Work request
Repeat the data exactly, every last line of it.

Exercise data

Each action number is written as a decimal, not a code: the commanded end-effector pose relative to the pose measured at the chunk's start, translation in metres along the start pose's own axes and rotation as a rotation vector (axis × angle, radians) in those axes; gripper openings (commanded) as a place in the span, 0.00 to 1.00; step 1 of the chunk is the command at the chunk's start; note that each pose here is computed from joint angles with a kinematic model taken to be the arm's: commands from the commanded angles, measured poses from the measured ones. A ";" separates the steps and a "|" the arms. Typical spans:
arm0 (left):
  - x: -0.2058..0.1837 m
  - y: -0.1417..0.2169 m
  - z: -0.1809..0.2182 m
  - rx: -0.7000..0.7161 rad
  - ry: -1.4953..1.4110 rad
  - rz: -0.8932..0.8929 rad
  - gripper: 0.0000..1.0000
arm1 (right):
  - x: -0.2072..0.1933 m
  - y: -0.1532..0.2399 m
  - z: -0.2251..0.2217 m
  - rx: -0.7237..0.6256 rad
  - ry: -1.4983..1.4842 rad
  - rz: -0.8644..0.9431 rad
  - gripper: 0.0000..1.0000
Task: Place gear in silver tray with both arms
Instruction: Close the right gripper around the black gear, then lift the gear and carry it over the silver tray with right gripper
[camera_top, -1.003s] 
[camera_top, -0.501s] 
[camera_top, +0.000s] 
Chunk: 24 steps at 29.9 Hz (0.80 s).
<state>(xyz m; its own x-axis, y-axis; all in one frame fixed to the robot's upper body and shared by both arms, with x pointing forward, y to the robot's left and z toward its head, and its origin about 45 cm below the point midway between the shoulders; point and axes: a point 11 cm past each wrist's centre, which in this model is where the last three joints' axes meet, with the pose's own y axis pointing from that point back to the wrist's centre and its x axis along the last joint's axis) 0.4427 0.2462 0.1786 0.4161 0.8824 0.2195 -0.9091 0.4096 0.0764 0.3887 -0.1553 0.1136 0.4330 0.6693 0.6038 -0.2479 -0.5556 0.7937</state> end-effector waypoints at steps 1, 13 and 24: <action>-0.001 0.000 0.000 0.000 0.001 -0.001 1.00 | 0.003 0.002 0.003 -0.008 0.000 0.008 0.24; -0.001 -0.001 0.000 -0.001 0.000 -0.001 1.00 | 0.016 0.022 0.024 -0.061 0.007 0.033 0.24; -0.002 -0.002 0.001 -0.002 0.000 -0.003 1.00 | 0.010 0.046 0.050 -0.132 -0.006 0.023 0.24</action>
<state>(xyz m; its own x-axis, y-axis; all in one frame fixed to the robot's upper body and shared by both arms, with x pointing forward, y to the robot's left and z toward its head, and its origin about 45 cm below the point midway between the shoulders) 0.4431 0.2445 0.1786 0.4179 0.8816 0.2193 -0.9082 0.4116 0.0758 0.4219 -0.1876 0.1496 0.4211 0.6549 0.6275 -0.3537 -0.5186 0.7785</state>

Response to this exercise
Each action number is written as a decimal, not a code: the commanded end-effector pose relative to the pose measured at the chunk's start, translation in metres along the start pose's own axes and rotation as a rotation vector (axis × angle, radians) in those axes; gripper openings (commanded) as a place in the span, 0.00 to 1.00; step 1 of the chunk is the command at the chunk's start; note that each pose here is computed from joint angles with a kinematic model taken to be the arm's: commands from the commanded angles, measured poses from the measured ones. A ";" separates the steps and a "|" the arms. Typical spans:
arm0 (left):
  - x: -0.2058..0.1837 m
  - y: -0.1417..0.2169 m
  - z: -0.1809..0.2182 m
  - rx: -0.7000..0.7161 rad
  - ry: -1.4953..1.4110 rad
  - rz: -0.8932..0.8929 rad
  - gripper: 0.0000..1.0000
arm1 (right):
  - x: -0.2072..0.1933 m
  - y: -0.1532..0.2399 m
  - z: -0.2251..0.2217 m
  - rx: -0.7237..0.6256 rad
  - ry: -1.4983..1.4842 rad
  - rz: -0.8644..0.9431 rad
  - gripper: 0.0000..1.0000
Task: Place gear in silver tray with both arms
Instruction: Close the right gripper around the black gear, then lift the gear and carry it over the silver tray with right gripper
[camera_top, -1.003s] 
[camera_top, -0.501s] 
[camera_top, +0.000s] 
Chunk: 24 steps at 29.9 Hz (0.80 s).
<state>(xyz m; its own x-axis, y-axis; all in one frame fixed to the robot's upper body and shared by both arms, with x pointing forward, y to the robot's left and z toward its head, and its origin about 45 cm below the point midway between the shoulders; point and axes: a point 11 cm past each wrist's centre, which in this model is where the last three joints' axes meet, with the pose's own y axis pointing from that point back to the wrist's centre and its x axis along the last joint's axis) 0.4427 0.2462 0.1786 0.4161 0.8824 0.2195 -0.9091 0.4096 0.0764 0.3887 -0.1553 0.1136 0.4330 0.6693 0.6038 -0.2479 -0.5556 0.7937</state> end-effector waypoints at steps 1, 13 and 24: <action>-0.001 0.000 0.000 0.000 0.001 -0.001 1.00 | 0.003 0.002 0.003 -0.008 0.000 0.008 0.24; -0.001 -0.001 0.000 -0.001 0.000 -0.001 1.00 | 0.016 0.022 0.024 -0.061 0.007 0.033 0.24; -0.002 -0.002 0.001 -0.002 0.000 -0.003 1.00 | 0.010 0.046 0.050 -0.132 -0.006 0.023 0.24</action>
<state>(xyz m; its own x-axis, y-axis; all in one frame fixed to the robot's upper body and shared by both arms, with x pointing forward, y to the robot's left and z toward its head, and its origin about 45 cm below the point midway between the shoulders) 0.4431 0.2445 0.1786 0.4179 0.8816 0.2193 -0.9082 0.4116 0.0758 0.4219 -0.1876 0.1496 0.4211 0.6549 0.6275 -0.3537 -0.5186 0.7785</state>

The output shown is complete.